Zhang's cultivation chamber report arrived by talisman as they sat. Origin Grass: twelve centimeters. Five star-shaped leaves fully formed. Spiritual energy concentration in the plant's tissue was at seventy-three percent of target. Growth rate stabilized. Projected maturity: ten to twelve weeks.
Furnace practice: run 480. Partial success 22. Zhang's note read: *Thermal regulation improved significantly with the god-grade component you sent. The temperature curve is within acceptable variance for three of the four critical phases. Phase three remains problematic. Working on it. Will need more practice material. Also more peaches.*
Shen showed his father the report. Shen Tian read it with the careful attention of a man counting his own remaining days against someone else's progress chart.
"Zhang will get it right," he said.
"He's failed four hundred and eighty times."
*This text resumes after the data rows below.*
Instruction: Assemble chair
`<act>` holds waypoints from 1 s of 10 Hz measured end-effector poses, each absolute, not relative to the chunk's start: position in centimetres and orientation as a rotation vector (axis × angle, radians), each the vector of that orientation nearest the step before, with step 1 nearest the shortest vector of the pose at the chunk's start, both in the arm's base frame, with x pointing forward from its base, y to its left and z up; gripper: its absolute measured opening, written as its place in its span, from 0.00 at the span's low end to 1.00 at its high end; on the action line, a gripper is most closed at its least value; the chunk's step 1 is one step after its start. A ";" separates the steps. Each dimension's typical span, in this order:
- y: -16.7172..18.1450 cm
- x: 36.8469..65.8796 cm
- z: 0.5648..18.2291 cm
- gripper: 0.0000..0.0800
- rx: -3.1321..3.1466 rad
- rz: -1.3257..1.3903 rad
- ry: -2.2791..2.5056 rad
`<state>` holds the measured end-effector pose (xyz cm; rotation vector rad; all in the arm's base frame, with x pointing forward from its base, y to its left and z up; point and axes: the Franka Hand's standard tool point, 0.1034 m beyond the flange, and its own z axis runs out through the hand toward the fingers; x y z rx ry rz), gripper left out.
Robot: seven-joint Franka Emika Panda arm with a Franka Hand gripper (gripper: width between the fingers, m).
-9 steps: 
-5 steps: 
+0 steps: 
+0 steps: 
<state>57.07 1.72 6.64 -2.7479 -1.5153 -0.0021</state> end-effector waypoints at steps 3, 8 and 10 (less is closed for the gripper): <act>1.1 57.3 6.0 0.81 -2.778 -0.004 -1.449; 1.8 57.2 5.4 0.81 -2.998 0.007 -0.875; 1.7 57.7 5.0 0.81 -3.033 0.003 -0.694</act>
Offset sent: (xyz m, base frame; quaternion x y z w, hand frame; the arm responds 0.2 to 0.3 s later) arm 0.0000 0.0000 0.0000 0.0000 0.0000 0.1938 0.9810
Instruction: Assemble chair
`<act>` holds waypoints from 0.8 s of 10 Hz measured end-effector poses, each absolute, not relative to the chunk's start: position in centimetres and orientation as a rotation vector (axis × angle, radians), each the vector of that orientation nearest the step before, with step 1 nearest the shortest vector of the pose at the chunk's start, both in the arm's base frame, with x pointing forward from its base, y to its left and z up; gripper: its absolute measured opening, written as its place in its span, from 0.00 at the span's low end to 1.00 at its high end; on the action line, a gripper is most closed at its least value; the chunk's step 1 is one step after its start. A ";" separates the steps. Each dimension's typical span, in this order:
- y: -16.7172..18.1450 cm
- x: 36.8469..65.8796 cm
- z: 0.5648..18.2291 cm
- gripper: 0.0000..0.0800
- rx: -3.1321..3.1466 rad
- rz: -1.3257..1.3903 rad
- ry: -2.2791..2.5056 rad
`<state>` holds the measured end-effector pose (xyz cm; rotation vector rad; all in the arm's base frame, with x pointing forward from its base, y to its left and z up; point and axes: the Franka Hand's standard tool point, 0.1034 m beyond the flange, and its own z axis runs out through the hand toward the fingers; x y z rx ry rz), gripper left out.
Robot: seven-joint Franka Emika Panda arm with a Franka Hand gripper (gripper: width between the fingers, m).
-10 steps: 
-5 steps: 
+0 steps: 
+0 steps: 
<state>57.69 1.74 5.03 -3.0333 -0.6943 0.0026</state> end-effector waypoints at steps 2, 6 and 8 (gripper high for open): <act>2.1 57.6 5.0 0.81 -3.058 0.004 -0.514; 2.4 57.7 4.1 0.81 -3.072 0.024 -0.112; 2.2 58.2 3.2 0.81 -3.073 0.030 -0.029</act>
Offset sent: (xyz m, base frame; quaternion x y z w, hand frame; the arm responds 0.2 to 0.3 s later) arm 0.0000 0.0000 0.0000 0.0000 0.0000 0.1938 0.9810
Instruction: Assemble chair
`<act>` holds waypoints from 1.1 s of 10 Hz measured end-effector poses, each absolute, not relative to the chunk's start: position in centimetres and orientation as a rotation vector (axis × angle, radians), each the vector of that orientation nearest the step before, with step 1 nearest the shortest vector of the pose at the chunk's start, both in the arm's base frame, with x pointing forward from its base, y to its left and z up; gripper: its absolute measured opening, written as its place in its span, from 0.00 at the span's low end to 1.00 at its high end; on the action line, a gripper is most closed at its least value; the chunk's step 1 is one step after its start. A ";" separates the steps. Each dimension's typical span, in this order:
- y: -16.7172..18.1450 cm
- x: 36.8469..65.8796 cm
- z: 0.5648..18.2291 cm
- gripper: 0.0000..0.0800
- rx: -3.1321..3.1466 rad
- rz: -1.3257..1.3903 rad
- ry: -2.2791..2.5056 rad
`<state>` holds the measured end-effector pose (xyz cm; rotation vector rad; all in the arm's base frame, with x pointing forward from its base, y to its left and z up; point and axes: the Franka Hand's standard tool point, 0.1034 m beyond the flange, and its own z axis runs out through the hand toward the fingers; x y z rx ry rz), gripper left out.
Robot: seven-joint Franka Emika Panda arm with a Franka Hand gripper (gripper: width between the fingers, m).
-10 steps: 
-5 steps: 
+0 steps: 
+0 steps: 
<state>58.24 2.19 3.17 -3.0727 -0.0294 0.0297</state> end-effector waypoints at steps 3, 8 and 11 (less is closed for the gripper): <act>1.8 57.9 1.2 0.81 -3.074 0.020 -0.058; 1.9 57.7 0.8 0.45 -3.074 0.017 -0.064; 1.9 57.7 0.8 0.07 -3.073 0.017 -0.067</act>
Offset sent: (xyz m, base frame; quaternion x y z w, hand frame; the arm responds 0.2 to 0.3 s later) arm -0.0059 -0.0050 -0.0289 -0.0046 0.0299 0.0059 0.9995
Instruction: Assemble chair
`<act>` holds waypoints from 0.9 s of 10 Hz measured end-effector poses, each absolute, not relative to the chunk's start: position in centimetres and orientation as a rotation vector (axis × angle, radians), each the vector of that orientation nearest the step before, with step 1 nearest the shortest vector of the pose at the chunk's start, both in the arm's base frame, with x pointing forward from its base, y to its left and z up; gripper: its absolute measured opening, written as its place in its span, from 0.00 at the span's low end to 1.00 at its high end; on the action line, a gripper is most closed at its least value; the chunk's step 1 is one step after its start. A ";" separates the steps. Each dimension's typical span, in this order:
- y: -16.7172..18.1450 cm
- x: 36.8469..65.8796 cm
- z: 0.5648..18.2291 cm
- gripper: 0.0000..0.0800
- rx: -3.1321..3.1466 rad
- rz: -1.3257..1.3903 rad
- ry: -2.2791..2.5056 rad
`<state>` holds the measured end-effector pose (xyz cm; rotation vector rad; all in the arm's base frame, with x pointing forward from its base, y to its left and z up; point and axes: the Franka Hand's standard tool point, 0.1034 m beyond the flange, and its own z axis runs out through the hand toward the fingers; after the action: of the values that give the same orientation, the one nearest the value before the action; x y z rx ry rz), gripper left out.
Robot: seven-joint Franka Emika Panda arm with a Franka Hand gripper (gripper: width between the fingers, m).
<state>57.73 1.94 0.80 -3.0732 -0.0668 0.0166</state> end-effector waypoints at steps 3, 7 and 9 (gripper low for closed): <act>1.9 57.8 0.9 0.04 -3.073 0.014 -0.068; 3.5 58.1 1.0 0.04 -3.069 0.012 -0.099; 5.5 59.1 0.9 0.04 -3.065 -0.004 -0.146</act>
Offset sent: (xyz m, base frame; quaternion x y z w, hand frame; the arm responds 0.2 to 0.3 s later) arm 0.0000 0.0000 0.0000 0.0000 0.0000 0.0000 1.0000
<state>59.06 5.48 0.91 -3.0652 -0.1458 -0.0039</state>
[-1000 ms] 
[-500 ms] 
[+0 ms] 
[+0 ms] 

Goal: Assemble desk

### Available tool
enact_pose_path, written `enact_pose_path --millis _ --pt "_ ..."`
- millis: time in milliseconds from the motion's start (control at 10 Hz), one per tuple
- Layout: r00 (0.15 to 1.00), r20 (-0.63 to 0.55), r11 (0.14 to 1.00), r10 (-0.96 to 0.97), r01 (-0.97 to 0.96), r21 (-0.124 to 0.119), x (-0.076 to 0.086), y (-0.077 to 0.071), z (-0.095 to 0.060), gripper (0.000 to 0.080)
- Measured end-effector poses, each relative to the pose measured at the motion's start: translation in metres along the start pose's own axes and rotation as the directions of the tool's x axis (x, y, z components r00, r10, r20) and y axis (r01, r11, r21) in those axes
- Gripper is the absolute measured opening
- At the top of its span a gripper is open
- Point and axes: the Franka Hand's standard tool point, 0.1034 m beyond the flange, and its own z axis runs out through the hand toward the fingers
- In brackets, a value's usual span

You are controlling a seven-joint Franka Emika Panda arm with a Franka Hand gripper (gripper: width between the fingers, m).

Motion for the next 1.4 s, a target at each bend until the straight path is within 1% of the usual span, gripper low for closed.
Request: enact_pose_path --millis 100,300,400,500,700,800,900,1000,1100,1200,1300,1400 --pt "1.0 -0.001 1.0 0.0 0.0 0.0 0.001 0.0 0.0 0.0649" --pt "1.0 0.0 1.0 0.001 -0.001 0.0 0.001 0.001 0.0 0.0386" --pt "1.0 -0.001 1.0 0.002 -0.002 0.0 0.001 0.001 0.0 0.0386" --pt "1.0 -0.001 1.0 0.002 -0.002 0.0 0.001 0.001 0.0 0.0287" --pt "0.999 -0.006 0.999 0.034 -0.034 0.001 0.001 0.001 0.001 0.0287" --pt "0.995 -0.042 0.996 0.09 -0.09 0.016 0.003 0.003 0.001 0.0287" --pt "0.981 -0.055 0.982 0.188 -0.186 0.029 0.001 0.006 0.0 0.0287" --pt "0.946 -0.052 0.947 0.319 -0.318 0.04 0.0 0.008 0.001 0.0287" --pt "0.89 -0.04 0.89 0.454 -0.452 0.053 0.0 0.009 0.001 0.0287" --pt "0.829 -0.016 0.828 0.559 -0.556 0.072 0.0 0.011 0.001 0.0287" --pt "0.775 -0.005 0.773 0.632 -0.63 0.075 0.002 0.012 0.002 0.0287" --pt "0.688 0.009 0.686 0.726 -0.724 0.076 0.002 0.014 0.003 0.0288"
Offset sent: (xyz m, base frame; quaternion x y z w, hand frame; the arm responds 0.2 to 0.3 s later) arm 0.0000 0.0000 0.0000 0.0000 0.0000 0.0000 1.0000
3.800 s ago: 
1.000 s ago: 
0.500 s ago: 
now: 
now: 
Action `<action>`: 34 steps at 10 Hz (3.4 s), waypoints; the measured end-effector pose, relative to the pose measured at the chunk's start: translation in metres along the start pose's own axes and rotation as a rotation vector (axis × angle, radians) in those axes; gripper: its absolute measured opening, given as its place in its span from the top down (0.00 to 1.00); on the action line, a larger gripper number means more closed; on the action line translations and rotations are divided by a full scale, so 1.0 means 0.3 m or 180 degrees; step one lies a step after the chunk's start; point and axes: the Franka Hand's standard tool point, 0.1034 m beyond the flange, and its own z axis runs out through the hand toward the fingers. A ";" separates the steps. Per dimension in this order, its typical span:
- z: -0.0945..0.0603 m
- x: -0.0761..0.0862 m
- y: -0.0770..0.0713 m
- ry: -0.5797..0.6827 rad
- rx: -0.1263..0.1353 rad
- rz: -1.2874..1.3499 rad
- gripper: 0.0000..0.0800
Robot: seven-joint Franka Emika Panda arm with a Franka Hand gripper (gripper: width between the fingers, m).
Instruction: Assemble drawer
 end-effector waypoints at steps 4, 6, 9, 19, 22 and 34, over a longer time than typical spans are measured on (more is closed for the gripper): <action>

"And each failure is a failure he will not repeat. That is how alchemy works. That is how everything works." His father set the talisman on the table. Picked up a chess piece. The queen. Turned it in his fingers. "Play again?"
They played. Shen lost again, but in forty-one moves instead of thirty-two. He'd slowed down. Paid attention to the board as it was, not just as he wanted it to be.
His father put the pieces away. His hands shook through every motion, but every piece landed in its box compartment on the first try.
"You think too far ahead, my boy." Shen Tian closed the chess box lid. The latch clicked. "Sometimes the next move is enough."